The blogs remain alive with the sound of grumbling after MySQL stopped providing binaries of the community edition for some versions of its popular database. To appease the database faithful, the firms Solid Information Technology and Proven Scaling teamed up to create DorsalSource.org, a repository for updated binaries of MySQL and related products, such as solidDB for MySQL. Platforms covered include Linux, Windows and Mac OS X. The site will be maintained and run by the community.

www.dorsalsource.org

CD Recycling Center of America

The CD Recycling Center of America is not a new product per se but rather a means to transform our old products—compact discs—into new ones. The Center recycles “all components of compact-disc packaging, CDs and DVDs alike, including the disc, the case and the paper booklet”. By recycling, you'll save energy and landfill space and reduce pollution, and your CDs will become raw materials for a new generation of products. Center founder Bruce Bennett says, “If a product requires manufacturing into a man-made item that basically will not naturally recycle itself, then man has the duty to find, collect, recycle and reuse as much of that product as new products in any way he can. Compact discs are one of these man-made products.” We couldn't have said it more eloquently ourselves.

www.cdrecyclingcenter.com

Tumbling Dice's Fedora coLinux

If the virtualization scene makes you giddy, have a good cackle over Tumbling Dice's new Fedora coLinux, a customized coLinux distribution that runs Fedora Core virtually under Microsoft Windows. Tumbling Dice claims easier installation than the standard coLinux, a complete manual, ease of use and full Fedora Core functionality. Target customers for the product include “technically competent 'hobbyists'”, who don't want the overhead of a dual-boot solution, and companies and institutions with spare computing resources to deploy for large-scale applications (such as databases, simulations and so forth). The software/manual combo are available for download from the firm's Web site. Also see the coLinux link below for more info on the project.

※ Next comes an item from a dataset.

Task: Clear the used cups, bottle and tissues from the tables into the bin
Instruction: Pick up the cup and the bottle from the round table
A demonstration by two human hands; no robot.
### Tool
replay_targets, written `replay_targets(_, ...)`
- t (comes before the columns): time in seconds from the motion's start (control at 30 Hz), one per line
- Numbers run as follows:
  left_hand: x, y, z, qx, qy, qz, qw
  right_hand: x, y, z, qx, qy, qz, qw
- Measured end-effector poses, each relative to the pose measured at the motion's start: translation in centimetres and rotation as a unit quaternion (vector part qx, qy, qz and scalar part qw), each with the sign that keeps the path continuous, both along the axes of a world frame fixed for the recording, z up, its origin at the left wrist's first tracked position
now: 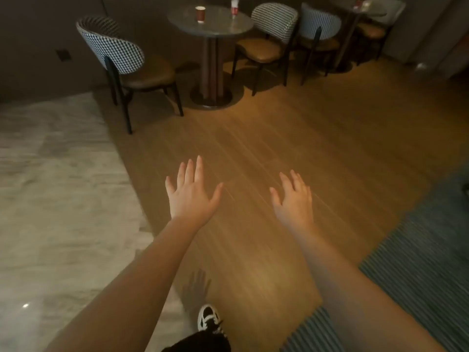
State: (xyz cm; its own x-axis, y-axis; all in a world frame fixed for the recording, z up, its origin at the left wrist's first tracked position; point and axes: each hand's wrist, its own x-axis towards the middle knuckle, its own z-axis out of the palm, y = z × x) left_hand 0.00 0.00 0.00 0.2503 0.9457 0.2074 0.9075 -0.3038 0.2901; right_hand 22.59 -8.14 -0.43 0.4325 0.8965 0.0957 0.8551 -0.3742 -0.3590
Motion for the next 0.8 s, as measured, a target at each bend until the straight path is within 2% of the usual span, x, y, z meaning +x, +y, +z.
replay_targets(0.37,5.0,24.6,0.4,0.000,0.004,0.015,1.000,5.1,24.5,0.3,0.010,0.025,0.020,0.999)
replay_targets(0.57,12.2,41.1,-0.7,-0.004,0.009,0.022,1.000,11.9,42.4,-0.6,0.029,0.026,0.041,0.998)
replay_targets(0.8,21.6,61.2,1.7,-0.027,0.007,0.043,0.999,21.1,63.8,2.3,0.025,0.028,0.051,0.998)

www.tumblingdice.co.uk and colinux.wikia.com

Addison-Wesley's Professional Ruby Series

At about a one-a-month clip, and under the umbrella of its media-agnostic Professional Ruby Series, Addison-Wesley is cranking out interesting new resources for Ruby and Ruby on Rails developers. One of the series' new products is Rails Routing, a Digital Short Cut (PDF download) from author David Black on taking full advantage of the Rails routing system. Another new product is the book RailsSpace: Building a Social Networking Website with Ruby on Rails, from Michael Hartl and Aurelius Prochazka. RailsSpace “helps developers learn to build large-scale, industrial-strength projects in Ruby on Rails by developing a real-world application: a social networking Web site a la MySpace, Facebook, or Friendster”. Finally, RailsSpace also features a companion video-training product, dubbed RailsSpace livelessons, due out in July 2007.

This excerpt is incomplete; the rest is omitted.